Move the declaration to the first use:

uint64_t StringOffset = getRelocatedValue(...
138–142

Probably drop the {} from single line blocks - that tends to be how most of the LLVM code is written.

322–340

Might be worthsinking this all into the dumpStringOffsetsSection function? (potentially pulling out the current function contents as dumpDwarf5StringOffsetsSection or the like?)

test/DebugInfo/dwarfdump-str-offsets-invalid.test
1–9

Should these print error messages of some kind? I mean I realize most of dwarfdump is pretty relaxed about error handling, so perhaps it doesn't make much sense to add more just here - but worth a thought.

test/DebugInfo/dwarfdump-str-offsets.test
57–67

Reckon it'd be worth printing the strings that these offsets refer to here? (since the strings are indirected and printed in the debug_info (which has to go through this table and then on to the strings table) it seems weird to have them missing here, maybe?

This revision is now accepted and ready to land.May 29 2017, 4:11 PM
wolfgangp updated this revision to Diff 101241.Jun 2 2017, 11:14 AM
wolfgangp marked an inline comment as done.

The patch has been accepted but in order to address the last review comments some non-trivial changes were necessary, so it probably needs another look.

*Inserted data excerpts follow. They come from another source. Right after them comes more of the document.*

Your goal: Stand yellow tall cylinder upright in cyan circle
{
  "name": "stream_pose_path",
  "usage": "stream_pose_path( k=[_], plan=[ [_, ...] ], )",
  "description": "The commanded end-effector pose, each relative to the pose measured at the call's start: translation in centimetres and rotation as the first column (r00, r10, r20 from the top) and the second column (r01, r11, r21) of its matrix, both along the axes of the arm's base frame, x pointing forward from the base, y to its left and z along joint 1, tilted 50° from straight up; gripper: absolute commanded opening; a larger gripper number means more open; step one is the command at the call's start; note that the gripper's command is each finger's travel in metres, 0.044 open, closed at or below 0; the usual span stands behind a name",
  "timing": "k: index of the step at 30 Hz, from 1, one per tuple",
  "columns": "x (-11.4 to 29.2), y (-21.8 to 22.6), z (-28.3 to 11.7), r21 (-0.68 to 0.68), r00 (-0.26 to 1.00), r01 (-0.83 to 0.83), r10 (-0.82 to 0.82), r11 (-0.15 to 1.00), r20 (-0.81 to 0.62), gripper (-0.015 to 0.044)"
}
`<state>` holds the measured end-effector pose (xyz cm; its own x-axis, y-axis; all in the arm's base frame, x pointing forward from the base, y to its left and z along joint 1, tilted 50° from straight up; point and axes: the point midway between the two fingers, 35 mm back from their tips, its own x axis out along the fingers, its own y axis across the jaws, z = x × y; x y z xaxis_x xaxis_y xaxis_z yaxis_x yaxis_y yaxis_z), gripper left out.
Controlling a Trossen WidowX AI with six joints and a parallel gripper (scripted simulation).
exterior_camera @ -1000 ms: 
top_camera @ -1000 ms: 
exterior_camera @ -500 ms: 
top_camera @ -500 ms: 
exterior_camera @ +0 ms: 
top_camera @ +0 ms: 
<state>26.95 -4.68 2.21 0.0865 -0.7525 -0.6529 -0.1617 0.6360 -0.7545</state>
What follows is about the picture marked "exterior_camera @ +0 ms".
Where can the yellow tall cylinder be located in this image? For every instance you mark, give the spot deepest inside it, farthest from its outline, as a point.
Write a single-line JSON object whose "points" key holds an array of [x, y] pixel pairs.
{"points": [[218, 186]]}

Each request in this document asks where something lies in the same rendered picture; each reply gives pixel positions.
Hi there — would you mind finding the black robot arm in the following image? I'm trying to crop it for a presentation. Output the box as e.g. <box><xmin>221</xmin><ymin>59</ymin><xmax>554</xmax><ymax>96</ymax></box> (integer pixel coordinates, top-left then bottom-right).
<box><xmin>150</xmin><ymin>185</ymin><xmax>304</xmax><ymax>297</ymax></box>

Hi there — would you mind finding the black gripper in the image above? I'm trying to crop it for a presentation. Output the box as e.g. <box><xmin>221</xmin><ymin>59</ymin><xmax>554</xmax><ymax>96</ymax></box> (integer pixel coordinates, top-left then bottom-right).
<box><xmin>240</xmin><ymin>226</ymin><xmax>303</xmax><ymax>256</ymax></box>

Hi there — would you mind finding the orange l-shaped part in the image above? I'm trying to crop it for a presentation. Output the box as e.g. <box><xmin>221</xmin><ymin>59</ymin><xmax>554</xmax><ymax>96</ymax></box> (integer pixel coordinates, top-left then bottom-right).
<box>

  1. error messages will now be emitted when we find invalid contributions to the string offsets table. One test has been added to address the case where we encounter a degenerate .debug_str_offsets section (without a v5 unit present).
  1. Per Dave's suggestion the routines dumping the string offsets table have been reorganized a bit, so now the main dump routine for DWARFContext looks cleaner. Dumping a DWARF v5 string offsets table keys off whether we find a unit with version 5 or greater. Otherwise we dump a monolithic table. That means that the *invalid* tests had to be enhanced a bit to contain at least a rudimentary v5 compile unit.
  1. Dumping the string offsets table now also displays the strings, so the respective test has been updated.
wolfgangp marked 5 inline comments as done.Jun 2 2017, 11:16 AM
wolfgangp added inline comments.
test/DebugInfo/dwarfdump-str-offsets.test
57–67

I agree. I wasn't sure if somebody who is exclusively looking at the string offsets table would really be interested but there is no reason not to have the strings there as well.

dblaikie accepted this revision.Jun 5 2017, 2:37 PM

Oops, forgot to say anything in my approval so it didn't send mail to the list.

Looks good - please submit. :)

This revision was automatically updated to reflect the committed changes.
wolfgangp marked an inline comment as done.